Nostalgia, DVDs, old movies, television, OTR, fandom, good news and bad, picks, pans,
cute budgie stories, cute terrier stories, and anything else I can think of.


 Contact me at theyoungfamily (at) earthlink (dot) net

. . . . .
. . . . .  

 
 
» Monday, January 26, 2004
Spies in the Circuits
James had been having a problem with his computer for the past few weeks or so.

It started when he downloaded the newest "Elf Bowling" game from the Screen Savers site (SS is a one-hour weekday television series on TechTV that gives you all sorts of tips and tricks for your computer and videogames, provides computer hardware reviews, etc.). We have found the website informative and the little bits of software they recommend quite useful.
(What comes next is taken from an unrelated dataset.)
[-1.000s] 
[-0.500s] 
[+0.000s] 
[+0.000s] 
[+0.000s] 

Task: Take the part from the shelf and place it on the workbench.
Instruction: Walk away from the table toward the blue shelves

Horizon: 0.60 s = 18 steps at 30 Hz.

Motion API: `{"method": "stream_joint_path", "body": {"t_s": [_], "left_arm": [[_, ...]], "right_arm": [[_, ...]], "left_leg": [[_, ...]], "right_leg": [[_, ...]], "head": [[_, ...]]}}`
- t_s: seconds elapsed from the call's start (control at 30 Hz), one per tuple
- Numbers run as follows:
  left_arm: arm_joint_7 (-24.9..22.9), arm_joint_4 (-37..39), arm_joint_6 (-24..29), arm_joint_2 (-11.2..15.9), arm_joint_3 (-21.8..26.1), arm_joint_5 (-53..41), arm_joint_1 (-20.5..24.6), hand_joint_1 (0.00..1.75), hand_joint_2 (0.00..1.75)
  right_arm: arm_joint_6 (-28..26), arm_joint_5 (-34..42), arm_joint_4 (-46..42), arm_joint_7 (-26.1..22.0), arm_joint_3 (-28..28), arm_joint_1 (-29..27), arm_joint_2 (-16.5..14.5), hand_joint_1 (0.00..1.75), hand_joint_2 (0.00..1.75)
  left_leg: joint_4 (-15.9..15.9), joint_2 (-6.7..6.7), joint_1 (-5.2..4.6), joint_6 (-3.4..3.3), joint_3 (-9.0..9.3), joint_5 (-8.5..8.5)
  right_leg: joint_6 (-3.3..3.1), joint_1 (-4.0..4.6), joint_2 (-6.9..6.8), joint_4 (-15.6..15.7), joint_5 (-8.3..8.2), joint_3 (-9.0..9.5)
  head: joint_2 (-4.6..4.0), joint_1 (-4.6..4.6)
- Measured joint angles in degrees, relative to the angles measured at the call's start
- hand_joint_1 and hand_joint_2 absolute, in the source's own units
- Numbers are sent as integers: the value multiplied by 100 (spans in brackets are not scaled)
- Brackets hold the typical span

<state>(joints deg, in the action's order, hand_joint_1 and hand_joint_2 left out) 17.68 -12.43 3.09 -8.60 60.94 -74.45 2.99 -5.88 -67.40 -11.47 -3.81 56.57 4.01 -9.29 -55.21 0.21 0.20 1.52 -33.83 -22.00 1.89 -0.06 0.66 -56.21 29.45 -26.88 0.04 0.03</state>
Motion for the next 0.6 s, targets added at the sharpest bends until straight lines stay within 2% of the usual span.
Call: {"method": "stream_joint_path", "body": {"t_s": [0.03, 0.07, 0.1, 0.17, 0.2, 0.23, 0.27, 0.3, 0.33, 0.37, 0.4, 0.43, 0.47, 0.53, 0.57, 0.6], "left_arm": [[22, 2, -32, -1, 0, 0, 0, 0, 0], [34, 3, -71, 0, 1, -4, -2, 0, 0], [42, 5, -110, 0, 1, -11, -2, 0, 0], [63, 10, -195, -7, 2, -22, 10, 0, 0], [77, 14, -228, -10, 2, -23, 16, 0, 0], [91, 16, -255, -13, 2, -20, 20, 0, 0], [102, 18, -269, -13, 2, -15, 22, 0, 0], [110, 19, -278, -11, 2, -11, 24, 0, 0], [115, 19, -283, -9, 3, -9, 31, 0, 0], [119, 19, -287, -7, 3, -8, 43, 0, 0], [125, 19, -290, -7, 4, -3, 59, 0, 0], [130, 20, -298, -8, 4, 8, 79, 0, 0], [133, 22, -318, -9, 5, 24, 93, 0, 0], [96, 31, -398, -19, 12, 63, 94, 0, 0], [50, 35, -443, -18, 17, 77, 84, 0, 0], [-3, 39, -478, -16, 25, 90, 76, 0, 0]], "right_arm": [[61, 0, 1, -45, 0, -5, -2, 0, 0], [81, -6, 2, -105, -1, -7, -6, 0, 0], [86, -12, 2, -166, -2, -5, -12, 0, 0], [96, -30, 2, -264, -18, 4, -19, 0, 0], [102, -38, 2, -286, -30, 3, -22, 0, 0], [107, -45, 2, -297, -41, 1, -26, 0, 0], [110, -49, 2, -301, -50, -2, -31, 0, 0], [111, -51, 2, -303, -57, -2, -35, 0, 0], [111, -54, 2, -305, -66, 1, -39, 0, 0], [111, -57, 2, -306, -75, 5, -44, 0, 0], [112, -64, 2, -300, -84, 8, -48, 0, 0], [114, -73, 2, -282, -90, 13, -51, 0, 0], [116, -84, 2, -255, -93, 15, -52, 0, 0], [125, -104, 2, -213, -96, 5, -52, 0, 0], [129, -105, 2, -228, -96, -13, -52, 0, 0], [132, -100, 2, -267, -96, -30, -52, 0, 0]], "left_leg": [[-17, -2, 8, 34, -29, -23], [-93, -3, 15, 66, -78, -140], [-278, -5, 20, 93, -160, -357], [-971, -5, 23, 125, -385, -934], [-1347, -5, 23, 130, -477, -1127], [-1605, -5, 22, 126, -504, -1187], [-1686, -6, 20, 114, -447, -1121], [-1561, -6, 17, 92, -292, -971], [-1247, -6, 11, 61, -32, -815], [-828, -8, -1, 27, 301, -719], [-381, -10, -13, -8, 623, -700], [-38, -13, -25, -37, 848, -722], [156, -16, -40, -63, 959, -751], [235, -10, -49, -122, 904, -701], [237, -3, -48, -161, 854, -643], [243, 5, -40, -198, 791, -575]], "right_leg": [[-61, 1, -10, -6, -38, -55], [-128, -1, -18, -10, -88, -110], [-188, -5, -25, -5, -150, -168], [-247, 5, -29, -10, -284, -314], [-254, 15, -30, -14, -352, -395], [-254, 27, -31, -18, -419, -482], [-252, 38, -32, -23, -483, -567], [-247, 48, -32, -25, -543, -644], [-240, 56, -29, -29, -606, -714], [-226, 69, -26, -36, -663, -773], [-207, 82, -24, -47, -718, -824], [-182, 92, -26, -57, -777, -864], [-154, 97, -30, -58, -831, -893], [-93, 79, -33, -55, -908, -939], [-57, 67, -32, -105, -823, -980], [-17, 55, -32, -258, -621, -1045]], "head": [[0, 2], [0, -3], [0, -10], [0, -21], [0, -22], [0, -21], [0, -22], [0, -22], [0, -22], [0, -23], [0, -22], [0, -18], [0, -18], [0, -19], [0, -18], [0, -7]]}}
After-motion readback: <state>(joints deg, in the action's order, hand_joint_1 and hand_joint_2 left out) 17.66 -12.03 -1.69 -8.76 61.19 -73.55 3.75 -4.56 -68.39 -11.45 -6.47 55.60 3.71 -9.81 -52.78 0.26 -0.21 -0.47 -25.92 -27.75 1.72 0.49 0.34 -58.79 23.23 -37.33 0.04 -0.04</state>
Elf Bowling, on the other had, is just for fun. The original game was simply a bowling game with elves for pins. You stood in for Santa, trying to bowl down the rude, taunting elves (apparently there are labor problems at the North Pole). Version 2 was even more irreverent, involving using Mrs. Santa's bra as a catapult to knock down elves in a version of shuffleboard.

The moment James downloaded this year's version, however, he ran into a problem: every time he either went into My Computer or Windows Explorer, he got a buffer overrun error. The nadir of the entire affair was last week, when he was trying to put in a Paypal order for some special decals. He prefers to use Mozilla to browse the Web and for some reason Paypal kept telling him he didn't have cookies enabled when he did.

When he tried to open Internet Explorer, he got another buffer overrun error.

He spent most of one night downloading Microsoft patches that claimed to fix the problem. Four downloads later, he was still at status quo.

Then he downloaded the newest version of AdAware, which is software that checks your computer for spyware. While most spyware simply tries to gather information on you, some of it forces your computer to do things it isn't supposed to do, or occasionally mucks up your unit.

The latter evidently is what caused all the trouble. James ran the progam, ran a scan, and deleted about 13 files AdAware told him contained spyware. Once those were deleted, My Computer, Windows Explorer, and Internet Explorer all worked fine again.

He warned me to do so, even though I'd been having no problems with my computer. Zowee! AdAware identified 31  files on my computer that were carrying spyware!